Immediately following Intel’s announcement that they expected Q4 revenue to come up short by $1B, Rory Read the new CEO of AMD, countered that they were on track to meet their original guidance (see article). Furthermore, “In 1Q and 2Q, maybe you see some manifestations, but I wouldn’t bet against the supply chain,” Read said at a Raymond James conference. “They’re very resilient.” This leads to the question of what is really happening in the PC market and who to believe. My best guess is that Intel decided sometime in November to give up short-term market share for the opportunity to ramp 22nm faster and win back share by mid 2012.
When Seagate reported its earnings the end of November, the CEO mentioned in a Business Week article that at the moment they could take advantage of WD’s shortfall with an immediate 40% increase in hard drive pricing. Alternatively, Seagate would offer customers willing to sign up for one to three years an increase of only 20%. Major PC OEMs were presented with an opportunity that they had not seen in sometime. If they signed on with the new HDD pricing and used an AMD processor, they could gain share with respect to white box PC manufacturers (the ones who would be paying up to 40% more on HDDs). In addition by switching to AMD they would be able to maintain end system price points by offsetting hard drive price increases with the processor price savings. So if it plays out as it has in past history, the branded PC makers should gain share and increased profits this quarter.
On the Intel side of the ledger, it is likely that the OEMs went to Intel first to appeal for lower processor pricing to offset the hard drive price increases and therefore maintain system price points, especially in the low end consumer market. My guess is that Intel knew that this was coming, however was debating whether to fulfill this quarters numbers or alternatively to focus the company on ramping 22nm faster, getting yields up and driving the ultrabook form factor to the eventual $500 price point sooner rather than later. If one role plays the different scenarios from shortage of HDD in Q1 and recovery in Q2 to the extreme case of full recovery late in Q4, the answer still comes up to ramp 22nm earlier.
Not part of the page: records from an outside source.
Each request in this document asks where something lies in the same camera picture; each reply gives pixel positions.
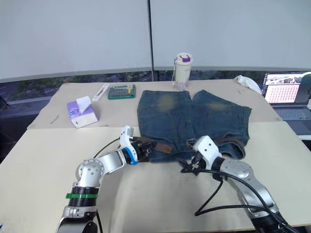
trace blue gripper part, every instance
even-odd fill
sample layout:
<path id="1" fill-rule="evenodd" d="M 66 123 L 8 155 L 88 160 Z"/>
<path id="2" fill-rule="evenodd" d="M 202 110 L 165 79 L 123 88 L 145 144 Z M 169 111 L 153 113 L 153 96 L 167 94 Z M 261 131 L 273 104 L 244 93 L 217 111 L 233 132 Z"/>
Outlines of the blue gripper part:
<path id="1" fill-rule="evenodd" d="M 128 149 L 127 147 L 124 148 L 126 150 L 126 152 L 128 153 L 128 155 L 130 156 L 132 162 L 129 163 L 130 165 L 136 166 L 138 163 L 135 161 L 134 156 L 132 155 L 132 152 L 130 151 L 130 149 Z"/>

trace green ring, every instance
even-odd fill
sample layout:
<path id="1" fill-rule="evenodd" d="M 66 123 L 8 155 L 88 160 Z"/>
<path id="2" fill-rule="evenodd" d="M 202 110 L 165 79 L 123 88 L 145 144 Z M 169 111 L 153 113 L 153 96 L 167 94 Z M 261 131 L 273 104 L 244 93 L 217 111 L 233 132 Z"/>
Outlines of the green ring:
<path id="1" fill-rule="evenodd" d="M 67 193 L 66 199 L 71 198 L 97 198 L 98 194 L 77 194 L 77 193 Z"/>

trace white bottle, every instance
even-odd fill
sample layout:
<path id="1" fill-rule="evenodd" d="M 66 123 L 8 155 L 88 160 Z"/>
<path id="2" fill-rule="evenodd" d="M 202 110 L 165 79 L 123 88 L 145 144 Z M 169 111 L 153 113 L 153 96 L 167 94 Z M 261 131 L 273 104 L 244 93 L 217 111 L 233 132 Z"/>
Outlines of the white bottle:
<path id="1" fill-rule="evenodd" d="M 176 81 L 174 85 L 178 90 L 185 90 L 190 76 L 191 65 L 193 63 L 192 55 L 185 52 L 179 53 L 177 54 L 174 63 L 173 77 L 175 75 Z"/>

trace white tissue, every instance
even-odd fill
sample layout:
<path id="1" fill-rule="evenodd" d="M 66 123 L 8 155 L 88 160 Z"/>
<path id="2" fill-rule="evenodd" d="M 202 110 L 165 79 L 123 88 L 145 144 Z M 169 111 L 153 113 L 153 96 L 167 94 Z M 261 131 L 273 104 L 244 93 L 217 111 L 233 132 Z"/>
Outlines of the white tissue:
<path id="1" fill-rule="evenodd" d="M 237 81 L 239 84 L 246 86 L 250 89 L 252 89 L 253 91 L 258 92 L 259 94 L 261 94 L 261 89 L 259 88 L 259 86 L 257 85 L 257 83 L 245 76 L 239 75 L 237 77 L 234 78 L 235 81 Z"/>
<path id="2" fill-rule="evenodd" d="M 78 98 L 76 102 L 78 104 L 80 113 L 83 113 L 91 105 L 91 99 L 89 98 L 89 96 Z"/>

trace gray floor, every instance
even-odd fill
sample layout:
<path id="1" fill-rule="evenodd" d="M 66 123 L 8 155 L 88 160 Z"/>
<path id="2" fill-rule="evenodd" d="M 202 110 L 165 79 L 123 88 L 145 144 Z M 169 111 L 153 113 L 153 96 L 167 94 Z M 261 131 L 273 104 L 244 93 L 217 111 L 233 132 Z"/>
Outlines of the gray floor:
<path id="1" fill-rule="evenodd" d="M 48 102 L 20 103 L 0 110 L 0 163 Z"/>

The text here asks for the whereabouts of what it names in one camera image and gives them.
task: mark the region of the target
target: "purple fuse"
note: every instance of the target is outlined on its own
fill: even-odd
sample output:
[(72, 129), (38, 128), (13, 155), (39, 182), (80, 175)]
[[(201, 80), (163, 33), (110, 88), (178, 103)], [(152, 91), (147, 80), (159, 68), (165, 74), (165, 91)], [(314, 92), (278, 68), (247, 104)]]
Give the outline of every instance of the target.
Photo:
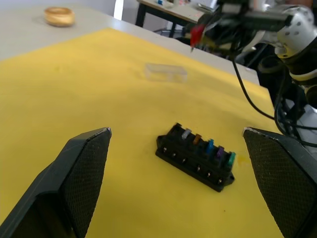
[(219, 150), (217, 152), (217, 157), (221, 158), (224, 152), (224, 148), (222, 146), (219, 146)]

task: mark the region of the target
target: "white table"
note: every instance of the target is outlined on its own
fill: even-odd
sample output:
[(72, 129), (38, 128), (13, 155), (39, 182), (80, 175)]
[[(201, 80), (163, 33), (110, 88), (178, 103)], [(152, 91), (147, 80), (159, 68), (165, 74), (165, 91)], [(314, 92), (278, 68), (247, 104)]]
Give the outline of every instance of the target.
[[(56, 28), (44, 22), (47, 5), (4, 11), (0, 13), (0, 60), (27, 53), (42, 47), (67, 41), (103, 28), (113, 28), (140, 37), (171, 51), (180, 53), (211, 67), (234, 74), (232, 63), (200, 50), (190, 53), (189, 46), (178, 40), (160, 36), (133, 24), (78, 4), (66, 4), (75, 12), (76, 24), (70, 28)], [(255, 71), (239, 66), (242, 77), (259, 84)]]
[(188, 23), (197, 23), (204, 14), (195, 8), (195, 4), (180, 5), (177, 0), (173, 7), (166, 7), (156, 3), (155, 0), (137, 0), (139, 2), (138, 14), (135, 24), (143, 27), (146, 13), (160, 17), (173, 23), (169, 37), (174, 36), (176, 25), (186, 26)]

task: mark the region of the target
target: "black fuse holder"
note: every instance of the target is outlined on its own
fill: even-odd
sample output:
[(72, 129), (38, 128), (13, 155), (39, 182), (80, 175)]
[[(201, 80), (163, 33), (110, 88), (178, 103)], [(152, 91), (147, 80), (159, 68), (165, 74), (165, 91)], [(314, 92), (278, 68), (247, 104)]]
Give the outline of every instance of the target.
[(203, 141), (200, 135), (192, 134), (178, 123), (167, 135), (157, 138), (157, 145), (158, 157), (217, 192), (234, 181), (231, 170), (235, 153), (214, 146), (213, 140)]

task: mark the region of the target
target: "table leg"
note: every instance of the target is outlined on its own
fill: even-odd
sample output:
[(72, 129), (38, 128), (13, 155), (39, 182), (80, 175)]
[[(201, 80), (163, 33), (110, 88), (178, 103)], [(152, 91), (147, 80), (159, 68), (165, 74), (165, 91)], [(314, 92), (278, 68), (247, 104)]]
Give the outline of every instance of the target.
[(170, 30), (170, 33), (168, 36), (169, 38), (173, 38), (174, 33), (175, 33), (175, 28), (176, 28), (176, 23), (173, 22), (172, 29)]
[(147, 13), (146, 9), (147, 9), (146, 5), (144, 5), (142, 3), (139, 4), (138, 15), (137, 15), (137, 19), (135, 21), (135, 25), (143, 27), (145, 14)]

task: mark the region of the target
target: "green fuse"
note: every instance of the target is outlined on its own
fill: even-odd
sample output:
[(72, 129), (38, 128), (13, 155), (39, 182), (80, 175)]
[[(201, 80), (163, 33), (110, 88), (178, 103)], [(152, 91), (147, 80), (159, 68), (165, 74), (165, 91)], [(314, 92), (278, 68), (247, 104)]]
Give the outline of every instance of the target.
[(231, 168), (233, 166), (233, 162), (234, 162), (235, 157), (236, 157), (236, 153), (232, 152), (230, 155), (230, 158), (228, 160), (227, 167)]

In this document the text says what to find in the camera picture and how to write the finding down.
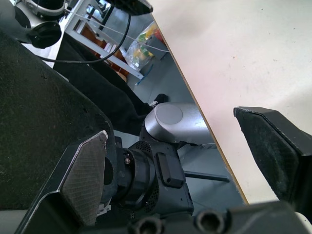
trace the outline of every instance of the table surface
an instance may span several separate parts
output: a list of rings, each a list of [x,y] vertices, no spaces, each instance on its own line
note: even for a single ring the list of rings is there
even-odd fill
[[[312,1],[149,2],[242,197],[277,199],[233,108],[275,109],[312,134]]]

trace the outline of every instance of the black pants
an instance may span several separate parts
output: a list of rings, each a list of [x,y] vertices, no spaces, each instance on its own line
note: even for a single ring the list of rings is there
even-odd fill
[[[91,51],[65,34],[57,59],[96,60]],[[105,62],[94,64],[55,63],[54,70],[85,94],[111,120],[114,129],[138,136],[146,115],[152,110]]]

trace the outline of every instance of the black fabric
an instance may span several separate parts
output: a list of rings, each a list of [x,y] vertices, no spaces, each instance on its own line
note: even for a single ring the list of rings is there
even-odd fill
[[[291,202],[299,168],[296,151],[263,117],[243,111],[236,111],[235,116],[272,190],[279,199]]]
[[[96,60],[90,50],[65,34],[57,59]],[[56,63],[54,69],[85,94],[111,120],[114,129],[138,136],[146,115],[152,110],[143,103],[104,62],[91,64]]]
[[[65,149],[109,123],[86,96],[1,30],[0,51],[0,210],[25,210]],[[108,134],[113,155],[115,139]]]

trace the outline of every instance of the gray floor
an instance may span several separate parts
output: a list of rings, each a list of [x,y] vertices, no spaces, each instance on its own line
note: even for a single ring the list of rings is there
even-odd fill
[[[132,17],[129,34],[134,38],[137,37],[151,21],[152,18],[149,15]],[[108,20],[107,26],[122,31],[125,22],[126,15],[115,10]],[[120,40],[120,35],[106,32],[115,40]],[[130,44],[131,40],[126,40],[123,46],[128,48]],[[139,85],[135,85],[139,81],[138,78],[132,75],[128,76],[128,85],[142,101],[149,103],[159,93],[164,93],[169,96],[170,102],[194,102],[170,54],[167,54],[162,60],[152,60],[142,69],[142,74],[146,74],[152,65],[150,73]],[[133,135],[117,131],[115,134],[122,138],[124,147],[129,147],[138,141],[138,137]],[[215,147],[185,146],[178,153],[186,171],[218,174],[231,178],[218,149]],[[225,183],[188,178],[187,183],[194,202],[194,214],[205,208],[224,211],[228,207],[243,204],[242,198],[232,181]]]

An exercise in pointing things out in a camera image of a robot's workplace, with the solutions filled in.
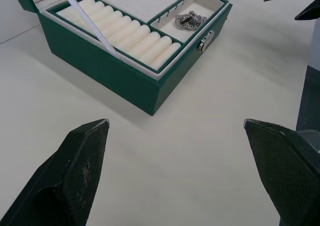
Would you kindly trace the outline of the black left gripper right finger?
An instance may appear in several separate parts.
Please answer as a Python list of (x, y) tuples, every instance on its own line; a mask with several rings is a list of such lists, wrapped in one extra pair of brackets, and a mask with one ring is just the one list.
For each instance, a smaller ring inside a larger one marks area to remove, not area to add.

Given the above scenario, Intel will now execute on an accelerated Ivy Bridge PR strategy that starts with pre-announcements and system demos starting at the CES show in early January and continuing throughout Q1. This will force a market freeze on many PC purchases in Q1, especially mobiles as consumers wait for the new Ivy Bridge PCs. The market stall will reduce the impact of the HDD shortage and shift the allocation of HDDs in Q1 and Q2 towards systems utilizing the new 22nm Ivy Bridge Mobiles at the expense of all other PCs. Intel’s PR and manufacturing ramp will effectively obsolete a large part of the mobile PC market by sometime in March. System Vendors need to be in synch with Intel or they will lose a lot of money with any overbuilding of inventory that is not sold out prior to the April Ivy Bridge Launch. Intel will also incentivize the retail channel to turn over the floor models overnight. The Intel corporate sales team will inform CIOs that it is best to wait until the new systems arrive. Servers will still be 32nm Sandy Bridge through the 1H 2012.
Just as the rumors of Apple’s iPhone 4S in August and September slowed down the sales of the iPhone4, Intel has the power to cause the PC market to wait for Ivy Bridge’s launch in April. Bottom line is that AMD will enjoy revenue and market share gains in Q4, but beyond that there is great uncertainty. The CES show in January will be very telling. Expect 22nm Ivy Bridge, pre-production notebooks to be widely distributed to press and reviewers so that glowing reviews keep consumers on the sidelines until the official April Launches. The net effect of all Intel’s strategy is that they give up near term revenue and market share to maximize 1H 2012 revenue and get 22nm up the yield curve quicker.